Холодный ветер хлестал меня по ногам, пока мы стояли на пустой платформе, а поезд, пыхтя, мчался дальше по долине. Тонкие облака спешили над холмами. О том, что где-то существует человечество, свидетельствовали только руины старого карьера и полная шепотов телеграфная линия, бегущая вдаль вместе с рельсами.
Тропинка, усеянная хрустящим щебнем, вела на восток. Мама торопилась; проворный черный силуэт маячил впереди, болтались корзинка и зонтик, а я плелся следом, спотыкаясь, непривычный к простору и пейзажу с почти неотличимыми друг от друга холмами. И что-то было другим, что-то было неправильным. Даже сама земля… По мере того как трава отяжелела и начала клониться, а тропинка увела нас на дно оврага и стала более укромной, я постепенно осознал, что мы удалились от грохота эфирных двигателей. Здесь, среди огромных валунов, дубов и остролиста, слышался далекий и гулкий рёв ветра, воздух становился все теплее, а над головой сплетались зеленые и золотые ветви. Все вокруг казалось безжалостно древним и понятным… и еще царил причудливый покой, которому неведомы были двигатели. На ветвях кустов блестели оранжевые, красные и золотистые ягоды. На поляне, где ивы склонились над рекой, мы устроились перекусить на траве. Мама расстелила клетчатую салфетку, я развернул вощеную бумагу и достал сэндвичи с яйцом, понюхал – пахло непритязательно, пердежем и стряпней, – затем вынул со дна раздавленные, сочащиеся ванильным кремом ангельские бисквиты, похожие на испорченных устриц. Река блестела. Мама смотрела, как я ем.

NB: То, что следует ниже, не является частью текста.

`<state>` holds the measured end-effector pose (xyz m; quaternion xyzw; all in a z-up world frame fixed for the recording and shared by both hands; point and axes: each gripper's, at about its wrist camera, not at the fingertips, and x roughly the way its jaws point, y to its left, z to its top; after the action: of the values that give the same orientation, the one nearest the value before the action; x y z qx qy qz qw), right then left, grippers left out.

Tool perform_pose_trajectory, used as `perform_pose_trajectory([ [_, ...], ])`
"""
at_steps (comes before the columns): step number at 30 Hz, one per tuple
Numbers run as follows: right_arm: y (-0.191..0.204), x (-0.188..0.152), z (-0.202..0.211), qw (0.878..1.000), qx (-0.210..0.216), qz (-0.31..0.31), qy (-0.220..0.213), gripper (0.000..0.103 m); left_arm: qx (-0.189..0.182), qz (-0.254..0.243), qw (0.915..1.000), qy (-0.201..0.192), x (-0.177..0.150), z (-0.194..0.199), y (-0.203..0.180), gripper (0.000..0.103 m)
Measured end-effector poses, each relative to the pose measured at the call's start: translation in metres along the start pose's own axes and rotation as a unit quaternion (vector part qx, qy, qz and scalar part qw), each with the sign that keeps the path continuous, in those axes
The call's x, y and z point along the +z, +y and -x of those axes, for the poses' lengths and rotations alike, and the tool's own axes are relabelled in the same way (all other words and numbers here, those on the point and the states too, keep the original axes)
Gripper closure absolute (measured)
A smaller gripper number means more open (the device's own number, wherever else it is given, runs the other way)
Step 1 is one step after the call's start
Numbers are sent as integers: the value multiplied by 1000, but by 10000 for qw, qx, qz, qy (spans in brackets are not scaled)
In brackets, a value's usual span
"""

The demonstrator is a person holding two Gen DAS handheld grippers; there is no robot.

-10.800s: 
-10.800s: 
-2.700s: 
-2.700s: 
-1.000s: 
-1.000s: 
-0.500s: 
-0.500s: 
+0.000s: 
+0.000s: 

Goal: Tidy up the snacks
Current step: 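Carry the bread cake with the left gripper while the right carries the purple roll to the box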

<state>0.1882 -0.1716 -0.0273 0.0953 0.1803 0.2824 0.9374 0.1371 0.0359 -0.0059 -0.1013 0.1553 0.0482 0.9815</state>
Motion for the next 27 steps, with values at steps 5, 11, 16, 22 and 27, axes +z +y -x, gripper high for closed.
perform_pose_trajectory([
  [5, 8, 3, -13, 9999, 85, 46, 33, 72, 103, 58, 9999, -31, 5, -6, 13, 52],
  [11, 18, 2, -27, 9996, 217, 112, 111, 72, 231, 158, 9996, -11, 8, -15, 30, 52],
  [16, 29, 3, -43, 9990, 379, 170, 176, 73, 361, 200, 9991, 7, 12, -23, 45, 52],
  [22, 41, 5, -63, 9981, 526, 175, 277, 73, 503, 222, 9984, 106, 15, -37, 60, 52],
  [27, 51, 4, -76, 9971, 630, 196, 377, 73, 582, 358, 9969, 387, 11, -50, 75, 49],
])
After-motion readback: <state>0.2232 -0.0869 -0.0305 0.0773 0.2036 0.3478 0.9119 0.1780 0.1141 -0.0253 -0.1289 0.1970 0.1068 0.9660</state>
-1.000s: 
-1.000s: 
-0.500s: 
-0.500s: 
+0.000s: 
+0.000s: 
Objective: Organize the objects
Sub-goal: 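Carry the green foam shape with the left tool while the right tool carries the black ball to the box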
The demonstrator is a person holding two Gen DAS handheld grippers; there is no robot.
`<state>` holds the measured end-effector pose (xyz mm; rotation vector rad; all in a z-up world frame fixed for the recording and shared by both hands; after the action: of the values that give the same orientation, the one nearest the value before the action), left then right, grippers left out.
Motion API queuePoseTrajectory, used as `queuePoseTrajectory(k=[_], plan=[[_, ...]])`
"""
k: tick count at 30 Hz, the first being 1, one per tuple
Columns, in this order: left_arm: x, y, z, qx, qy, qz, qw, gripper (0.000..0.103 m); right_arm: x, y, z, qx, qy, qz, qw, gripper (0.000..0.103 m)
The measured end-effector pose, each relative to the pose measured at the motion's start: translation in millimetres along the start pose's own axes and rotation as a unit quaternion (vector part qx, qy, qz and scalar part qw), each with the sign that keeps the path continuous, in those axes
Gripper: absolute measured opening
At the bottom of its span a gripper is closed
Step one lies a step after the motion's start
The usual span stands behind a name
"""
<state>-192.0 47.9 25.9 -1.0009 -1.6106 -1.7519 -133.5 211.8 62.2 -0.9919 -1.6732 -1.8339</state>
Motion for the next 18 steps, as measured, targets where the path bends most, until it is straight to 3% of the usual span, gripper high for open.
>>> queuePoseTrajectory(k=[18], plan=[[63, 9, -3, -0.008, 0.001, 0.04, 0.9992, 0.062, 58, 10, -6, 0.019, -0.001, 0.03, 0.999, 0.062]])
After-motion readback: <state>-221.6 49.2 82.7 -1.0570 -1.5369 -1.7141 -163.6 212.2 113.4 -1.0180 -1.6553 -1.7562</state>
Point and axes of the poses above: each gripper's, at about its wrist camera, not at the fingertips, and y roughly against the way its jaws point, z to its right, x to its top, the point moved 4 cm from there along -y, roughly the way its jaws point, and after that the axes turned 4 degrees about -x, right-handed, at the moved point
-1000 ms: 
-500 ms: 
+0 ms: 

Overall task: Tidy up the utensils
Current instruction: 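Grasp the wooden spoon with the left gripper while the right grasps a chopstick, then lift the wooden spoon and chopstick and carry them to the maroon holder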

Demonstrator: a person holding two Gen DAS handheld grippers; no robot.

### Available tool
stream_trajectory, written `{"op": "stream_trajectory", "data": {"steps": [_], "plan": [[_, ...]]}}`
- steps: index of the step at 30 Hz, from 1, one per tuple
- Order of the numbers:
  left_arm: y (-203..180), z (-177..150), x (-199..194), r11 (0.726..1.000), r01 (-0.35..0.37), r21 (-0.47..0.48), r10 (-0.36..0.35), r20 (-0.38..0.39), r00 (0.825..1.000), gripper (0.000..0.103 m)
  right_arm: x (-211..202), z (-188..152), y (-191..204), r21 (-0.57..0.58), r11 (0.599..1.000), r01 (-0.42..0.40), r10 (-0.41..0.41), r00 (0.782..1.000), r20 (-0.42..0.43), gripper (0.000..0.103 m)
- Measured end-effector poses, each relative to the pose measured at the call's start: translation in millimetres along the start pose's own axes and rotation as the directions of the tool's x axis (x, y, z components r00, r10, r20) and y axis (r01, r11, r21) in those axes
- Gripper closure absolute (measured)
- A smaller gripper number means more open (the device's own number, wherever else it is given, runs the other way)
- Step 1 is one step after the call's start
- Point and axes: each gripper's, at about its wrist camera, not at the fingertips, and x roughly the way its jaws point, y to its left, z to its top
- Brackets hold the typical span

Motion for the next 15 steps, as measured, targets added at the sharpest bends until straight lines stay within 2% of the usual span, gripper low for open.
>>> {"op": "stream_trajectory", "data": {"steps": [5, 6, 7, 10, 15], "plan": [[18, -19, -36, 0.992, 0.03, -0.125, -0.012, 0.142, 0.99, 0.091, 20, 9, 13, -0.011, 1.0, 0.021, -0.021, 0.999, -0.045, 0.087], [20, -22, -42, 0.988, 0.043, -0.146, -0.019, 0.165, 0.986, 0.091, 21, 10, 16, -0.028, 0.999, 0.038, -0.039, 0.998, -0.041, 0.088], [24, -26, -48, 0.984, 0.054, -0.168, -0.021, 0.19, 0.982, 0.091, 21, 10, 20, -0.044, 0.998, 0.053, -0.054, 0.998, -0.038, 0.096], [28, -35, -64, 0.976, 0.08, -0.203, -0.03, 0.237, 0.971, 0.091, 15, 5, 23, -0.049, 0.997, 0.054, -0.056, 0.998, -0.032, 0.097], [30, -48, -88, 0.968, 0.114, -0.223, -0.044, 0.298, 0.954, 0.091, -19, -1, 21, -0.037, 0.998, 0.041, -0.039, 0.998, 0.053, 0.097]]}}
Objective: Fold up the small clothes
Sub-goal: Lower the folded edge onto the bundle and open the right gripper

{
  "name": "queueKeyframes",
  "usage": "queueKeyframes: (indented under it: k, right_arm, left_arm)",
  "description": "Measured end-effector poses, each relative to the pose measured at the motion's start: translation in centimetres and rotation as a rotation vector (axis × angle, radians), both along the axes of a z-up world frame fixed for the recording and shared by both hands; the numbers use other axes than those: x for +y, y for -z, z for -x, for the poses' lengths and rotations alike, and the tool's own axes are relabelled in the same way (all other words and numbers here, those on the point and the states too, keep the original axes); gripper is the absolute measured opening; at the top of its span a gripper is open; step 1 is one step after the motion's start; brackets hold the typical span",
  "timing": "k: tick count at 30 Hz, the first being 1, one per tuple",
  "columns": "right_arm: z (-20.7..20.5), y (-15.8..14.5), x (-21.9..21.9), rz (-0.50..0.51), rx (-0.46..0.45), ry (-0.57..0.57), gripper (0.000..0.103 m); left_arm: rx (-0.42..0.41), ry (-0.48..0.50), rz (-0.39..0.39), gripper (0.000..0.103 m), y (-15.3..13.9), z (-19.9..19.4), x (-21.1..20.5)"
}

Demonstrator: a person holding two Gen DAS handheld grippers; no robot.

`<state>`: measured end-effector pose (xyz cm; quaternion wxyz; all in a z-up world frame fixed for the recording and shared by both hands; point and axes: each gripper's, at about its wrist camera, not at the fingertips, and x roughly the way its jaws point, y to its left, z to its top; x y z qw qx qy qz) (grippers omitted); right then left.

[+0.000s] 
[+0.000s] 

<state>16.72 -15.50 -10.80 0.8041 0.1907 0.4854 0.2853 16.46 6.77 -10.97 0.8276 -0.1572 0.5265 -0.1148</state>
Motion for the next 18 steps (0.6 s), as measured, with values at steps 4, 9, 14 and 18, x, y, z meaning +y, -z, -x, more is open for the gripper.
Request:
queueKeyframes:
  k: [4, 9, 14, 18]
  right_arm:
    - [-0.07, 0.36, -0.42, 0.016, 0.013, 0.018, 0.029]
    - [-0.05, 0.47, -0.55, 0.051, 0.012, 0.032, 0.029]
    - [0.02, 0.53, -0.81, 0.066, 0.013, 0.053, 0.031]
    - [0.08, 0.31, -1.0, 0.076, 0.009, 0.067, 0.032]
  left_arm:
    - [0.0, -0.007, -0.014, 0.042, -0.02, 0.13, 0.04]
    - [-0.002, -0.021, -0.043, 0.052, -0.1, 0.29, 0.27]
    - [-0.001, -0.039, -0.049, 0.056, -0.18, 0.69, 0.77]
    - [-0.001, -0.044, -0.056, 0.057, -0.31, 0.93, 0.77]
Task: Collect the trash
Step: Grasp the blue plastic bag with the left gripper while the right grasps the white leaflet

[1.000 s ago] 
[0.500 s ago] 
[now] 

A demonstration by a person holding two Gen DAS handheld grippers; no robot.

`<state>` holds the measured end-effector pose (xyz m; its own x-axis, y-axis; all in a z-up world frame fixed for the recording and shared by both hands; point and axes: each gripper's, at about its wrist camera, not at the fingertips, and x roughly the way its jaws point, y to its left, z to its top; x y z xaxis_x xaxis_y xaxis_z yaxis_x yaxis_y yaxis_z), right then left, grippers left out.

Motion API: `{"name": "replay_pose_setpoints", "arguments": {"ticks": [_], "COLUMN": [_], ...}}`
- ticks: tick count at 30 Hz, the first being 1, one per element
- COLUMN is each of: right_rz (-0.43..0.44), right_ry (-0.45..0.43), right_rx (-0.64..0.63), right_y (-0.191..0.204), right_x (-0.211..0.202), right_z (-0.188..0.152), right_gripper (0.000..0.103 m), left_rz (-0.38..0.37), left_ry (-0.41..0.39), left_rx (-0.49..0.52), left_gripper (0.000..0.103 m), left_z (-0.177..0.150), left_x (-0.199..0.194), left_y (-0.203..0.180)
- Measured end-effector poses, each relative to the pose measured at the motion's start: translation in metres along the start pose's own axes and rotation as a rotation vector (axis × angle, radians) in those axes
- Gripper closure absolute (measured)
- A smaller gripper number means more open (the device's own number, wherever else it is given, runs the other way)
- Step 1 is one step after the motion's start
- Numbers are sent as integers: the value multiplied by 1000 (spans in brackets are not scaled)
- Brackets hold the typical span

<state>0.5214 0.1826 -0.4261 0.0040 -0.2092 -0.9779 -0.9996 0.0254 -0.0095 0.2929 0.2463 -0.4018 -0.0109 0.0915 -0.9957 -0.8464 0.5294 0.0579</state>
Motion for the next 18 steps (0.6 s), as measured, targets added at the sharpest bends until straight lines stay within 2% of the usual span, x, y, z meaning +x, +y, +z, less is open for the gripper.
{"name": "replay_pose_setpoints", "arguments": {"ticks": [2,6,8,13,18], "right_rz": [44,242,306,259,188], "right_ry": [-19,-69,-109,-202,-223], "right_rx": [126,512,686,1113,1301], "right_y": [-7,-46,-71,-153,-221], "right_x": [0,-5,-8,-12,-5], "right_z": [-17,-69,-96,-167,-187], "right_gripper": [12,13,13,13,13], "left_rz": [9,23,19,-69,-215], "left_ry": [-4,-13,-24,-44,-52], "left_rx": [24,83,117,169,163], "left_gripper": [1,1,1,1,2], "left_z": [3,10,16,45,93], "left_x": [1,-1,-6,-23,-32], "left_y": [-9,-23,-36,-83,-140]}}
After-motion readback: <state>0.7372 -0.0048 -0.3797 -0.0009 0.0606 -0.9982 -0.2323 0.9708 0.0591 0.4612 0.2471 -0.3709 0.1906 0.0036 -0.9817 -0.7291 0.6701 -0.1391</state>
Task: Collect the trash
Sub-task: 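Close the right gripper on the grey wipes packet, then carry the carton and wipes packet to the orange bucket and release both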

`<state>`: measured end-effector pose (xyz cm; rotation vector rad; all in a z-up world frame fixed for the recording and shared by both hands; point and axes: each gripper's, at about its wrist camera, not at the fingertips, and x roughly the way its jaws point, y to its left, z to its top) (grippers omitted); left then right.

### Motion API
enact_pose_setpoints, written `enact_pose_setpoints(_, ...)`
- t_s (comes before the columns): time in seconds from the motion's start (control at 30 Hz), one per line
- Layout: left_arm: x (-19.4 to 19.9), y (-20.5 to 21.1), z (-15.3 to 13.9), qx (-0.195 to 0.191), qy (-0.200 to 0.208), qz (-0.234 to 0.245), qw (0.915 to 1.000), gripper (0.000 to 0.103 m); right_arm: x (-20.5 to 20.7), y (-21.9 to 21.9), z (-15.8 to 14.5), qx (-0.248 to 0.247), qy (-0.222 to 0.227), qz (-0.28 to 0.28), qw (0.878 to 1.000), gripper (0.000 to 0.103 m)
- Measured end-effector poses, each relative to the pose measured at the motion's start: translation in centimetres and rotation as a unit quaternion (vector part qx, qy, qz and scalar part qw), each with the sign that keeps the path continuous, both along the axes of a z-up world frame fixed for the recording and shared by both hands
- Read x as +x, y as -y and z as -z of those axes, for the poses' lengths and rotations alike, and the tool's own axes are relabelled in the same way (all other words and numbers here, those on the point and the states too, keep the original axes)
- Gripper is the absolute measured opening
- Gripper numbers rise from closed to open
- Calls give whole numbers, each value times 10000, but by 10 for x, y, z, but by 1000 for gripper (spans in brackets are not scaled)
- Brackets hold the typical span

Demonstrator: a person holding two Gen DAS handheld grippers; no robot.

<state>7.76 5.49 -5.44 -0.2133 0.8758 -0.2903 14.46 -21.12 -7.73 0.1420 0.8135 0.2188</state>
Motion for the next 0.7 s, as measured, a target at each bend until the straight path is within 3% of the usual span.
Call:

Мы пошли дальше вдоль берега. За поворотом, следуя все по той же тропинке, которая определила наш путь, наткнулись на замшелую кирпичную стену. Она явно была древней, и вокруг нее выросли деревья, а у подножия высились настоящие сугробы из потрескивающих листьев. Дуб и береза. Густые заросли остролиста. Поздние одуванчики, пижма и побуревшая крапива, а еще – местами – неукротимый колючий кустарник с черными ягодами, похожими на насекомьи глаза. Лесная тень сгущалась по мере того, как мы шли вдоль изгиба стены к покосившейся, заросшей плющом сторожке и открытым кованым воротам. За ними простиралась запущенная лужайка, укрытая от солнца раскидистыми деревьями. Мы приостановились. Войти в ворота означало вторгнуться в чужие владения. Я посмотрел на маму, но она плотно сжала губы.
Мы пошли дальше и увидели старый дом. Дымоходы с флюгарками торчали, словно пальцы. Черепица местами просела, местами осыпалась. Окна сверкали, как бриллианты. Особняк наполовину превратился в руины, однако в этом ощущалось нечто правильное: как будто он вырос из земли камень за камнем и теперь с той же легкостью возвращался обратно. Впечатление было таким мощным, что я далеко не сразу распознал еще одну странность старого дома. Два его аспекта с трудом умещались в моем разуме, словно я мельком увидел в толпе лицо, одна сторона которого была красивой, а другая – покрытой уродливыми шрамами. Вдоль края осыпающейся крыши наросли внушительные выступы и прожилки из беловатых кристаллов, переливающихся, словно мыльные пузыри в лучах солнца. Ближе к левой стороне здания вещество накапливалось и превращалось в бородавчатые скопления, под которыми затерялся карниз. Приблизившись, я увидел ту же самую субстанцию в других местах: на стенах и окнах, в виде радужных пленок – которые с первого взгляда казались белыми, но таили в глубине зыбкую черноту, – или завитков и зазубренных наростов, формой напоминающих сосновые шишки. Конечно, я понял, что это машинный лед – тот самый побочный продукт истощения эфира, что сочился из котла поезда. Но я еще ни разу не видел его в таком количестве.